(ABOUT THIS EXERCISE):
From the entries below, please output exactly the lines starting at the one containing "Reference labels for" and ending at the one containing "Can you spot the clear glass conical", both included.

Source records:
----------

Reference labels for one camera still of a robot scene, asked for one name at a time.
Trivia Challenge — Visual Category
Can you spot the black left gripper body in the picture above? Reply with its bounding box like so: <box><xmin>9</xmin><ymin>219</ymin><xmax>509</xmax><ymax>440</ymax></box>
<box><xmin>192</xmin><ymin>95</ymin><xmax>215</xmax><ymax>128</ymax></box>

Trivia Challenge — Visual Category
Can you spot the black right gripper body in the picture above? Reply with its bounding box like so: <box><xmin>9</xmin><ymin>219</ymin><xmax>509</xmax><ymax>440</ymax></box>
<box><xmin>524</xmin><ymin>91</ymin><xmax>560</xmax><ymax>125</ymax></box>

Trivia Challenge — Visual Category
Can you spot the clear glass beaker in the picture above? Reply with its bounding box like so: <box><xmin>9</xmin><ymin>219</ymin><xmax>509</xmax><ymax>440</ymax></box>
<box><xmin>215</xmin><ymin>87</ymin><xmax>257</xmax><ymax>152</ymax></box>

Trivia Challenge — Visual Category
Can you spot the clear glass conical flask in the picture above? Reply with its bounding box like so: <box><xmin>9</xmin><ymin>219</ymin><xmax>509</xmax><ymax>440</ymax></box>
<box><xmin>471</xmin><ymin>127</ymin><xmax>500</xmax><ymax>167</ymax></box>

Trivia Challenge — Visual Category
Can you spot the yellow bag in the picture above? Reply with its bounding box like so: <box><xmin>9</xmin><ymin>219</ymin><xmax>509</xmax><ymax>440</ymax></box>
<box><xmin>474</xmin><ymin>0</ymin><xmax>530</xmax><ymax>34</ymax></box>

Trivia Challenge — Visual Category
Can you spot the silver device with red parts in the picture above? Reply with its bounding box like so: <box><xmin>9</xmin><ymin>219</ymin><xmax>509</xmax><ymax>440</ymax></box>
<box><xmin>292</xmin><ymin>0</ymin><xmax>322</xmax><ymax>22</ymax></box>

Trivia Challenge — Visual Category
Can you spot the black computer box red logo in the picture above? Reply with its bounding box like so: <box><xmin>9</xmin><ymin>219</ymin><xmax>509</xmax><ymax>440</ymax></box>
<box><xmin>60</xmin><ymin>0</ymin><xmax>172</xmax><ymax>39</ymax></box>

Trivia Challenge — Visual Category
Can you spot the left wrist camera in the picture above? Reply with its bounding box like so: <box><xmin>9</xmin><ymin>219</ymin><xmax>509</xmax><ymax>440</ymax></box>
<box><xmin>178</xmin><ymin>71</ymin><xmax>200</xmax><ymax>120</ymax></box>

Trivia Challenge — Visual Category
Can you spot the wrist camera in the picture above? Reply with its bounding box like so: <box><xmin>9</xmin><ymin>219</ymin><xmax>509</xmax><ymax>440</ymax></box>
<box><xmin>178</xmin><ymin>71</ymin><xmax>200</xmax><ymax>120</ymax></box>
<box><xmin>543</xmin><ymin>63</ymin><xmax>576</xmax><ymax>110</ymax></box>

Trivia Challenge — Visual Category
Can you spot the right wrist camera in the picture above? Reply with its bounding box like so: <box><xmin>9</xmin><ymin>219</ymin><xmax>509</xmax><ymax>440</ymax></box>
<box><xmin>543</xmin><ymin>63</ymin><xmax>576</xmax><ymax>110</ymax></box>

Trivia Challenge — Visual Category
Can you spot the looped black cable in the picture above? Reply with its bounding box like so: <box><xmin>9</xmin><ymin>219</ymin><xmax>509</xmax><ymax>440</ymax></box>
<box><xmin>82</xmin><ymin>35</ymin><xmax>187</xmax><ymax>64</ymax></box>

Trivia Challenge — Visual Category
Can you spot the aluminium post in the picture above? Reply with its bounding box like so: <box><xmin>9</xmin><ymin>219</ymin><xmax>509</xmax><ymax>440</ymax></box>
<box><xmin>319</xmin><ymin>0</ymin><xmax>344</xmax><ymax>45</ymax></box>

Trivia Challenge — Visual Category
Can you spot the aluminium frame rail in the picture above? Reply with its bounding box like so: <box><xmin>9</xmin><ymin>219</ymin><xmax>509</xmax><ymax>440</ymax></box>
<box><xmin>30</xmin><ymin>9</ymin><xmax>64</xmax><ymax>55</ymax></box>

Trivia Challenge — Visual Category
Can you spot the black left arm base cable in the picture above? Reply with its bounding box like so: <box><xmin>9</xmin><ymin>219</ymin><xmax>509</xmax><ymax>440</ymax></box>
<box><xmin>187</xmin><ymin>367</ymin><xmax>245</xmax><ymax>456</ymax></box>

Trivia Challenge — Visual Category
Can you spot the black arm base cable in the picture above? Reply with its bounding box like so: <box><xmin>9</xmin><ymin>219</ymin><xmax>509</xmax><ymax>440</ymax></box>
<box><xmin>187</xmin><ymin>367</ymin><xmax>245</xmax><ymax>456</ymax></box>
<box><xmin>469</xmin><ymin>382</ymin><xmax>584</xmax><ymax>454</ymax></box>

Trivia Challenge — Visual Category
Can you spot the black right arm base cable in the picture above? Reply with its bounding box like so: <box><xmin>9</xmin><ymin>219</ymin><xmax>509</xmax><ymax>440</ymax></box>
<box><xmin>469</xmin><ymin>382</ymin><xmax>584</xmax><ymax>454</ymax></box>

----------

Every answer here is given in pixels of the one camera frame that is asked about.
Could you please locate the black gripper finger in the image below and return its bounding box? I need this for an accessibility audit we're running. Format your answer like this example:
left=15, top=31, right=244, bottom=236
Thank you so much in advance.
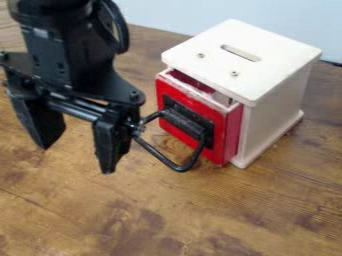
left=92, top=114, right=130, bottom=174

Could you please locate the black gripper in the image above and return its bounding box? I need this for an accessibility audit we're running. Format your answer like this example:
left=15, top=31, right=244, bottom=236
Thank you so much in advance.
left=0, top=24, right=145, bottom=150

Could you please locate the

----------

(EXERCISE RESULT):
Reference labels for one camera still of a robot scene, asked for one name at a time.
Trivia Challenge — Visual Category
Can you spot the black left gripper body in the picture above? Reply with its bounding box like so: <box><xmin>9</xmin><ymin>219</ymin><xmax>509</xmax><ymax>440</ymax></box>
<box><xmin>192</xmin><ymin>95</ymin><xmax>215</xmax><ymax>128</ymax></box>

Trivia Challenge — Visual Category
Can you spot the black right gripper body in the picture above? Reply with its bounding box like so: <box><xmin>9</xmin><ymin>219</ymin><xmax>509</xmax><ymax>440</ymax></box>
<box><xmin>524</xmin><ymin>91</ymin><xmax>560</xmax><ymax>125</ymax></box>

Trivia Challenge — Visual Category
Can you spot the clear glass beaker in the picture above? Reply with its bounding box like so: <box><xmin>9</xmin><ymin>219</ymin><xmax>509</xmax><ymax>440</ymax></box>
<box><xmin>215</xmin><ymin>87</ymin><xmax>257</xmax><ymax>152</ymax></box>

Trivia Challenge — Visual Category
Can you spot the clear glass conical flask in the picture above? Reply with its bounding box like so: <box><xmin>9</xmin><ymin>219</ymin><xmax>509</xmax><ymax>440</ymax></box>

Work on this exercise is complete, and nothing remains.